Cuando me diagnosticaron la enfermedad de Lyme, estaba tan enferma que en un momento creí que me enfrentaba a la muerte. Mirando hacia atrás, me di cuenta de cómo esos momentos me cambiaron profundamente. A través de mi proceso de curación, me conecté con la Naturaleza y me humillé por el poder de la Tierra para curarme. Quería recrear esta hermosa relación con la tierra para otras personas”, afirma Shaina Garfield.

Investigando sobre el impacto medioambiental que causaba la muerte, descubrió la contradicción que existe entre el hecho de formar parte de la tierra y lo perjudicial que resulta para el planeta las actuales prácticas relacionadas con esto.

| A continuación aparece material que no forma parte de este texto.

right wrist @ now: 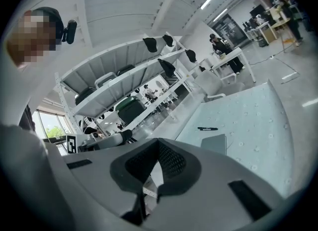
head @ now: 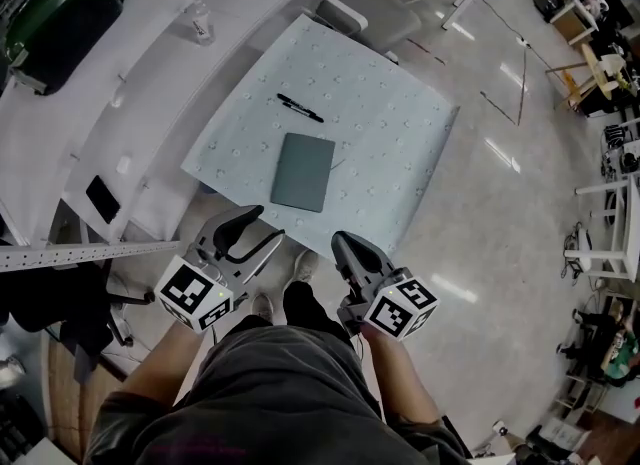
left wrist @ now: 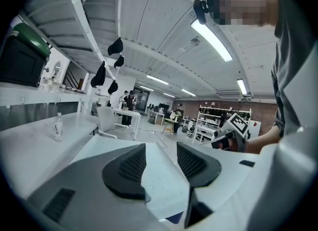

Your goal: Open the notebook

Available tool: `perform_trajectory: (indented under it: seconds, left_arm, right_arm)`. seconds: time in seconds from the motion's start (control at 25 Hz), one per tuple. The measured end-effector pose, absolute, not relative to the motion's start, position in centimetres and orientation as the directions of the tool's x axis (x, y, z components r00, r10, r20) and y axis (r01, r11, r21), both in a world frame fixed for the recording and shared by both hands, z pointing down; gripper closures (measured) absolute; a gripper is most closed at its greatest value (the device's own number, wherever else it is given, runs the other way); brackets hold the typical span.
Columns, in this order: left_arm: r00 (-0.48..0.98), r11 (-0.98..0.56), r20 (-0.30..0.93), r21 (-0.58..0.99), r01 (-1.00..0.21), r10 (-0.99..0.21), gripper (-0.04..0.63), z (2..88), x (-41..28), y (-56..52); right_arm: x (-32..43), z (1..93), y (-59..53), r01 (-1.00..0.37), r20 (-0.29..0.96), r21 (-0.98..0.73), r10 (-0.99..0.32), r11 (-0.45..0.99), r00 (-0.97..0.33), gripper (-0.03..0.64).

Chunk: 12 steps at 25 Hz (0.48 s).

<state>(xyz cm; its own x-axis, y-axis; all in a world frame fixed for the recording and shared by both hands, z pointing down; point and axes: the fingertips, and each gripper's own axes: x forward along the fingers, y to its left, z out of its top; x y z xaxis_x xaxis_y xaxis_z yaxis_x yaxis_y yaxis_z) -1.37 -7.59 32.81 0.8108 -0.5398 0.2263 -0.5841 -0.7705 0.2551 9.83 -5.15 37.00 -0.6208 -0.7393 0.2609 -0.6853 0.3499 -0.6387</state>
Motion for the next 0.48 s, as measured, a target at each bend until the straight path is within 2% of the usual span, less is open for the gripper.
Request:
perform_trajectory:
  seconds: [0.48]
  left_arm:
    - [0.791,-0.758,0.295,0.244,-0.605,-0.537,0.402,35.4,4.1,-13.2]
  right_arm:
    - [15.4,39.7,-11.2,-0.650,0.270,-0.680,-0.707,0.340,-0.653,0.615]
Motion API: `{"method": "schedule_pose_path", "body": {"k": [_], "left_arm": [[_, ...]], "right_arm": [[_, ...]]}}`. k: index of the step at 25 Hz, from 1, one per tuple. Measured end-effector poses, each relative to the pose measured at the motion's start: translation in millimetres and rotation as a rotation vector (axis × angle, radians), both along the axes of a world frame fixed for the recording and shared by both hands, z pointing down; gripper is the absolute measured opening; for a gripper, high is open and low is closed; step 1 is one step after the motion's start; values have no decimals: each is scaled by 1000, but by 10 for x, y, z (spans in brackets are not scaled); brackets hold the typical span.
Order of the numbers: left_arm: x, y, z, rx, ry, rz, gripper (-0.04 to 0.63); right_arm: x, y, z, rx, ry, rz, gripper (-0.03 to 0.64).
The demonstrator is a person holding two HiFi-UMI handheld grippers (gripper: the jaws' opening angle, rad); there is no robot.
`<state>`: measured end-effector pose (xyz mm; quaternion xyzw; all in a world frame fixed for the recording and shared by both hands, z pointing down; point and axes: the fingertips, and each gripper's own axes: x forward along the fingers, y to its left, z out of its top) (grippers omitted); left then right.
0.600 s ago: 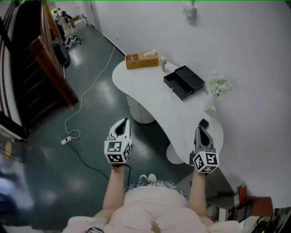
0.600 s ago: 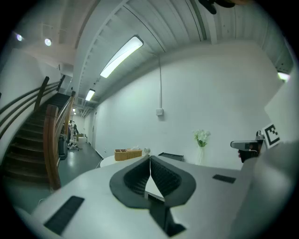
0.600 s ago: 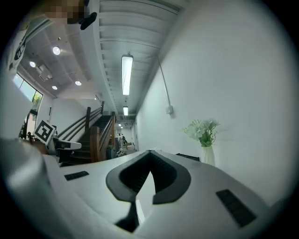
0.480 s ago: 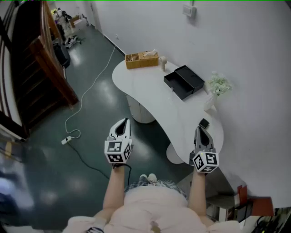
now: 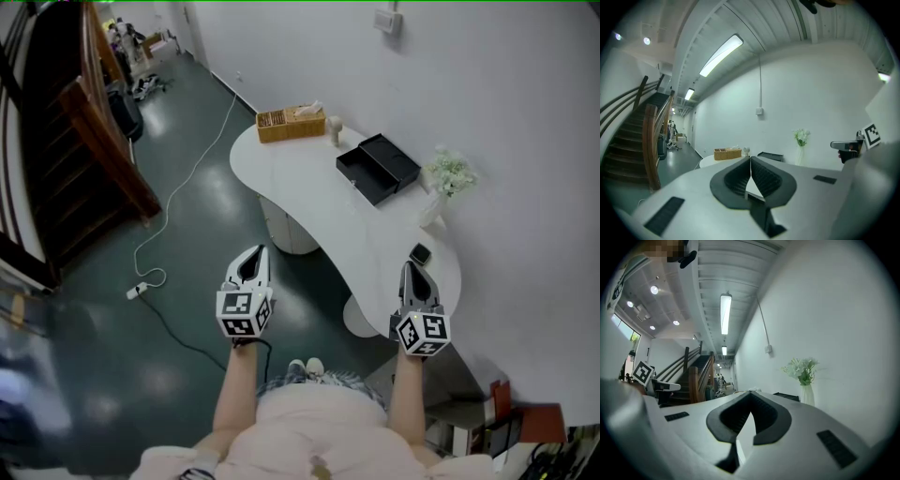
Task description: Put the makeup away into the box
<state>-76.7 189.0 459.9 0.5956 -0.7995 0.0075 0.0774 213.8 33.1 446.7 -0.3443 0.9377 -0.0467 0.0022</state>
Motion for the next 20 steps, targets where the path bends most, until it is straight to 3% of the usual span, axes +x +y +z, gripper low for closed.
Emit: {"method": "schedule_pose_path", "body": {"k": [15, 16, 20], "left_arm": [[-42, -7, 97, -23, 13, -6, 26], [-53, -5, 103, -24, 13, -9, 26], [-91, 1, 113, -26, 11, -19, 26]], "right_arm": [[-36, -50, 136, -67, -17, -7, 27], [-48, -57, 128, -65, -22, -6, 60], [-88, -97, 70, -52, -50, 9, 301]]}}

Los entierros tradicionales, el embalsamamiento o la cremación, contribuyen a la contaminación con sustancias químicas y toxinas y, es por eso, que ha creado «LEAVES», un ataúd textil construido con materiales sostenibles, que espera retribuir al planeta con algo de lo que él nos ha dado.

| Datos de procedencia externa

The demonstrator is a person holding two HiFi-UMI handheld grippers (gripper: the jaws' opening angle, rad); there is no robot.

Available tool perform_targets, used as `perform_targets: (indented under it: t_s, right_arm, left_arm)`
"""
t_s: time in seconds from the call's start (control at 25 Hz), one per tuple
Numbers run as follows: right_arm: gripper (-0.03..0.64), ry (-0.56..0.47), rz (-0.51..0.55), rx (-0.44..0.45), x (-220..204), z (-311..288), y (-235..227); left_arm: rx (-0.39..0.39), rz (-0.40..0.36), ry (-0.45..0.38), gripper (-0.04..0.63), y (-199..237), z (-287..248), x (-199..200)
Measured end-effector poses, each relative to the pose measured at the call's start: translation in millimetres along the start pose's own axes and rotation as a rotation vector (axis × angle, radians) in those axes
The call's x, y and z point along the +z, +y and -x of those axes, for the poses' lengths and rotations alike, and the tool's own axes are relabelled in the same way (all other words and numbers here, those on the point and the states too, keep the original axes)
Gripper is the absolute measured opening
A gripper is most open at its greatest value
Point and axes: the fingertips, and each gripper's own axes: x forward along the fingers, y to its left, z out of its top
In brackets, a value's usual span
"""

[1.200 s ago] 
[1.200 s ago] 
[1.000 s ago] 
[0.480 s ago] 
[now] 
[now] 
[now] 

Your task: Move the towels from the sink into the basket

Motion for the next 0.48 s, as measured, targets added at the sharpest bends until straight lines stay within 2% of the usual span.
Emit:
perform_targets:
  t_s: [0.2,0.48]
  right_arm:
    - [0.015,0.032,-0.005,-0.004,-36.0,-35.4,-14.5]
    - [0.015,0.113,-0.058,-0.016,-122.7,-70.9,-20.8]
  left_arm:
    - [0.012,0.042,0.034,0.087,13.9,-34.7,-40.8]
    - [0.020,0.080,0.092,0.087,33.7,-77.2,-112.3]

Compuesto por una red que envuelve al cuerpo, «LEAVES» trabaja para hacer del proceso de entierro un ritual mucho más sostenible; el diseño utiliza una cuerda que ha sido tratada con un tinte ecológico e incrustada con esporas que fomentan el crecimiento de hongos que acelerarán la descomposición y consumen las toxinas que libera el cuerpo.

Luego se planta un árbol en el sitio de entierro para aprovechar al máximo este suelo rico en nutrientes; en lugar de cementerios, Shaina imagina áreas exuberantes donde la naturaleza es la representación del mayor propósito que nuestros cuerpos pueden tener.

Shaina se describe a sí misma como una «defensora de la gente y la tierra», y en esa batalla ética y moral en la que anda inmersa, cree que estamos equivocados en la manera en la que asumimos el final de nuestros días y los procesos relacionados; las toxinas que se emiten al aire durante la cremación y los productos químicos que se filtran de los cementerios debido al embalsamamiento, son motivos para creer que nuestras actitudes hacia la muerte y el planeta en el que vivimos están equivocados.

Lo que nos queda claro, es que la genialidad de este diseño podría ser muy utilizado en el mañana.